═══ Exercise data ═══

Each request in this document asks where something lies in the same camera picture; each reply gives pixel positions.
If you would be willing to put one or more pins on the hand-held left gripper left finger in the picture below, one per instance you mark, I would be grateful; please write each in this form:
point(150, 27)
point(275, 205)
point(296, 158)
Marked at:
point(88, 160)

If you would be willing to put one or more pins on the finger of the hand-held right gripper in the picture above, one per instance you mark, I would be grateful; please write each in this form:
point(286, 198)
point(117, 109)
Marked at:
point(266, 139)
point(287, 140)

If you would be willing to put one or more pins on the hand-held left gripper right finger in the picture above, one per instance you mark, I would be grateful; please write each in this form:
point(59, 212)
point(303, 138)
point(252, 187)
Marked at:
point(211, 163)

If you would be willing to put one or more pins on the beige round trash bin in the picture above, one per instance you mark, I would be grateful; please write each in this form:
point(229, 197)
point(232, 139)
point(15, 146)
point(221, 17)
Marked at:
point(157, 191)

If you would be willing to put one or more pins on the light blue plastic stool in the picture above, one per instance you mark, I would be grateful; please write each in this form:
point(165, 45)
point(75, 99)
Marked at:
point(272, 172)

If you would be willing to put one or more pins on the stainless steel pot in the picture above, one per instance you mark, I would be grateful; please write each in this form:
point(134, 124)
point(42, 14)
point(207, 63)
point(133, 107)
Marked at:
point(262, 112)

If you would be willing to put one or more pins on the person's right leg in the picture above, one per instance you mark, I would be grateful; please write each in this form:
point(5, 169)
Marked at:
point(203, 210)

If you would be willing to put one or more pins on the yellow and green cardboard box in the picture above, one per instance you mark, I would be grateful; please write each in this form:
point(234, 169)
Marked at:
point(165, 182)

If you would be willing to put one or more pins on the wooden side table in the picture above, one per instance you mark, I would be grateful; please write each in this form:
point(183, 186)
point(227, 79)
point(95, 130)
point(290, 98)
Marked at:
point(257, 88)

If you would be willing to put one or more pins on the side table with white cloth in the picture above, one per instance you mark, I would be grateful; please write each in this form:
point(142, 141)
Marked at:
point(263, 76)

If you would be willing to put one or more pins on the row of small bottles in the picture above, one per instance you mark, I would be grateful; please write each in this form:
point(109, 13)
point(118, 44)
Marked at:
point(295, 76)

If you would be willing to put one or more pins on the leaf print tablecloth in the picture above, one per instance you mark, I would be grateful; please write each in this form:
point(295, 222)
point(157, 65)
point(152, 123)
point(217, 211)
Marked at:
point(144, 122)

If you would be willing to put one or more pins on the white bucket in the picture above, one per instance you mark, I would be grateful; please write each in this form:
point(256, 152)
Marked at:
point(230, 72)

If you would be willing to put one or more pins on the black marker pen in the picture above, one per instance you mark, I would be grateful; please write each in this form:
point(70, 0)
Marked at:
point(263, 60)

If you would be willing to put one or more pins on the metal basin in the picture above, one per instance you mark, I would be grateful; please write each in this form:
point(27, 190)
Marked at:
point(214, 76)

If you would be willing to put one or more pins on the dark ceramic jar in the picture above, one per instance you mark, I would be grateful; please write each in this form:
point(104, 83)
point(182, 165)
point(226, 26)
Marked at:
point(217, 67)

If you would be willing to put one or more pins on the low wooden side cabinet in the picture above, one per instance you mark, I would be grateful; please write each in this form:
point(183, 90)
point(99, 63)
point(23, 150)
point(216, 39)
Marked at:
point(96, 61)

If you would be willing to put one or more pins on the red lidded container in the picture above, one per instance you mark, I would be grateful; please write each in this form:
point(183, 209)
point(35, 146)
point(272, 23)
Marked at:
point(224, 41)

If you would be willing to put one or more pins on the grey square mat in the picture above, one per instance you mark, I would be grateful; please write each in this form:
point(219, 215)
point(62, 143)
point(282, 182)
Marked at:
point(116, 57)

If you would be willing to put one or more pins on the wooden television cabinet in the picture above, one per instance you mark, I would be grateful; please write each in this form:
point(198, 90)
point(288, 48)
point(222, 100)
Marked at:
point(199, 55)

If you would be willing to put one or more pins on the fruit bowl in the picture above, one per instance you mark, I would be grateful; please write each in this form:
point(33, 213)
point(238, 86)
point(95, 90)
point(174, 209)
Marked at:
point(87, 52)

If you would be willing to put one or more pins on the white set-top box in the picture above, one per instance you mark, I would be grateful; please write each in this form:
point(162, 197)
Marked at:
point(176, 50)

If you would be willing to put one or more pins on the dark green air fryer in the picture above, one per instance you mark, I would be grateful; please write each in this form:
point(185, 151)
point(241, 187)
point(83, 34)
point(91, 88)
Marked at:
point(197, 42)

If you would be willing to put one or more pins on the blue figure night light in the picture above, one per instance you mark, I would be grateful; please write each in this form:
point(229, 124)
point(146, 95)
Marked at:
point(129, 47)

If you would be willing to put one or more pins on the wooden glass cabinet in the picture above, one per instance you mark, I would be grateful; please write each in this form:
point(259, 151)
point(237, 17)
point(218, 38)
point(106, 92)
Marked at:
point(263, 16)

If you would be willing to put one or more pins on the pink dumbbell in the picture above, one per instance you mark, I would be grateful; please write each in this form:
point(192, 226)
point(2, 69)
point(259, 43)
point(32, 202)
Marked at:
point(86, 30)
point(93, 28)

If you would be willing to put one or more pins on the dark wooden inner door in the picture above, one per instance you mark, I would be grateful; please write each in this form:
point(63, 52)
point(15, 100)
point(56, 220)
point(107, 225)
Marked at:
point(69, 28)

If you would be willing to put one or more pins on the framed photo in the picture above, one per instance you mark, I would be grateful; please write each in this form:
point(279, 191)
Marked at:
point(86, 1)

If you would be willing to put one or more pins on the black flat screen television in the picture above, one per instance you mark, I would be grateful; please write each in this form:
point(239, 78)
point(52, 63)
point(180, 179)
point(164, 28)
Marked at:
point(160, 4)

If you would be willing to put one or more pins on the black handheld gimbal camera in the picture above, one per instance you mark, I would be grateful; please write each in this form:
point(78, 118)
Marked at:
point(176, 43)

═══

» Exercise goal: Provide all the records again, word for word.

» Answer box:
Each request in this document asks where something lies in the same camera picture; each reply gives pixel positions.
If you would be willing to put one or more pins on the hand-held left gripper left finger in the picture below, one per instance you mark, I would be grateful; please write each in this form:
point(150, 27)
point(275, 205)
point(296, 158)
Marked at:
point(88, 160)

If you would be willing to put one or more pins on the finger of the hand-held right gripper in the picture above, one per instance you mark, I would be grateful; please write each in this form:
point(286, 198)
point(117, 109)
Marked at:
point(266, 139)
point(287, 140)

If you would be willing to put one or more pins on the hand-held left gripper right finger in the picture above, one per instance you mark, I would be grateful; please write each in this form:
point(59, 212)
point(303, 138)
point(252, 187)
Marked at:
point(211, 163)

If you would be willing to put one or more pins on the beige round trash bin in the picture above, one per instance you mark, I would be grateful; please write each in this form:
point(229, 197)
point(232, 139)
point(15, 146)
point(221, 17)
Marked at:
point(157, 191)

If you would be willing to put one or more pins on the light blue plastic stool in the picture above, one per instance you mark, I would be grateful; please write each in this form:
point(165, 45)
point(75, 99)
Marked at:
point(272, 172)

If you would be willing to put one or more pins on the stainless steel pot in the picture above, one per instance you mark, I would be grateful; please write each in this form:
point(134, 124)
point(42, 14)
point(207, 63)
point(133, 107)
Marked at:
point(262, 112)

If you would be willing to put one or more pins on the person's right leg in the picture above, one per instance you mark, I would be grateful; please write each in this form:
point(5, 169)
Marked at:
point(203, 210)

If you would be willing to put one or more pins on the yellow and green cardboard box in the picture above, one per instance you mark, I would be grateful; please write each in this form:
point(234, 169)
Marked at:
point(165, 182)

If you would be willing to put one or more pins on the wooden side table in the picture above, one per instance you mark, I would be grateful; please write each in this form:
point(183, 186)
point(227, 79)
point(95, 130)
point(290, 98)
Marked at:
point(257, 88)

If you would be willing to put one or more pins on the side table with white cloth in the picture above, one per instance you mark, I would be grateful; please write each in this form:
point(142, 141)
Marked at:
point(263, 76)

If you would be willing to put one or more pins on the row of small bottles in the picture above, one per instance you mark, I would be grateful; please write each in this form:
point(109, 13)
point(118, 44)
Marked at:
point(295, 76)

If you would be willing to put one or more pins on the leaf print tablecloth in the picture above, one per instance you mark, I would be grateful; please write each in this form:
point(295, 222)
point(157, 65)
point(152, 123)
point(217, 211)
Marked at:
point(144, 122)

If you would be willing to put one or more pins on the white bucket in the picture above, one per instance you mark, I would be grateful; please write each in this form:
point(256, 152)
Marked at:
point(230, 72)

If you would be willing to put one or more pins on the black marker pen in the picture above, one per instance you mark, I would be grateful; please write each in this form:
point(70, 0)
Marked at:
point(263, 60)

If you would be willing to put one or more pins on the metal basin in the picture above, one per instance you mark, I would be grateful; please write each in this form:
point(27, 190)
Marked at:
point(214, 76)

If you would be willing to put one or more pins on the dark ceramic jar in the picture above, one per instance you mark, I would be grateful; please write each in this form:
point(104, 83)
point(182, 165)
point(226, 26)
Marked at:
point(217, 67)

If you would be willing to put one or more pins on the low wooden side cabinet in the picture above, one per instance you mark, I would be grateful; please write each in this form:
point(183, 90)
point(99, 63)
point(23, 150)
point(216, 39)
Marked at:
point(96, 61)

If you would be willing to put one or more pins on the red lidded container in the picture above, one per instance you mark, I would be grateful; please write each in this form:
point(183, 209)
point(35, 146)
point(272, 23)
Marked at:
point(224, 41)

If you would be willing to put one or more pins on the grey square mat in the picture above, one per instance you mark, I would be grateful; please write each in this form:
point(219, 215)
point(62, 143)
point(282, 182)
Marked at:
point(116, 57)

If you would be willing to put one or more pins on the wooden television cabinet in the picture above, one per instance you mark, I would be grateful; please write each in this form:
point(198, 90)
point(288, 48)
point(222, 100)
Marked at:
point(199, 55)

If you would be willing to put one or more pins on the fruit bowl in the picture above, one per instance you mark, I would be grateful; please write each in this form:
point(33, 213)
point(238, 86)
point(95, 90)
point(174, 209)
Marked at:
point(87, 52)

If you would be willing to put one or more pins on the white set-top box in the picture above, one per instance you mark, I would be grateful; please write each in this form:
point(162, 197)
Marked at:
point(176, 50)

If you would be willing to put one or more pins on the dark green air fryer in the picture above, one per instance you mark, I would be grateful; please write each in this form:
point(185, 151)
point(241, 187)
point(83, 34)
point(91, 88)
Marked at:
point(197, 42)

If you would be willing to put one or more pins on the blue figure night light in the picture above, one per instance you mark, I would be grateful; please write each in this form:
point(229, 124)
point(146, 95)
Marked at:
point(129, 47)

If you would be willing to put one or more pins on the wooden glass cabinet in the picture above, one per instance you mark, I would be grateful; please write each in this form:
point(259, 151)
point(237, 17)
point(218, 38)
point(106, 92)
Marked at:
point(263, 16)

If you would be willing to put one or more pins on the pink dumbbell in the picture above, one per instance you mark, I would be grateful; please write each in this form:
point(192, 226)
point(2, 69)
point(259, 43)
point(32, 202)
Marked at:
point(86, 30)
point(93, 28)

If you would be willing to put one or more pins on the dark wooden inner door in the picture above, one per instance you mark, I would be grateful; please write each in this form:
point(63, 52)
point(15, 100)
point(56, 220)
point(107, 225)
Marked at:
point(69, 28)

If you would be willing to put one or more pins on the framed photo in the picture above, one per instance you mark, I would be grateful; please write each in this form:
point(279, 191)
Marked at:
point(86, 1)

If you would be willing to put one or more pins on the black flat screen television in the picture above, one per instance you mark, I would be grateful; please write each in this form:
point(239, 78)
point(52, 63)
point(180, 179)
point(164, 28)
Marked at:
point(160, 4)

If you would be willing to put one or more pins on the black handheld gimbal camera in the picture above, one per instance you mark, I would be grateful; please write each in this form:
point(78, 118)
Marked at:
point(176, 43)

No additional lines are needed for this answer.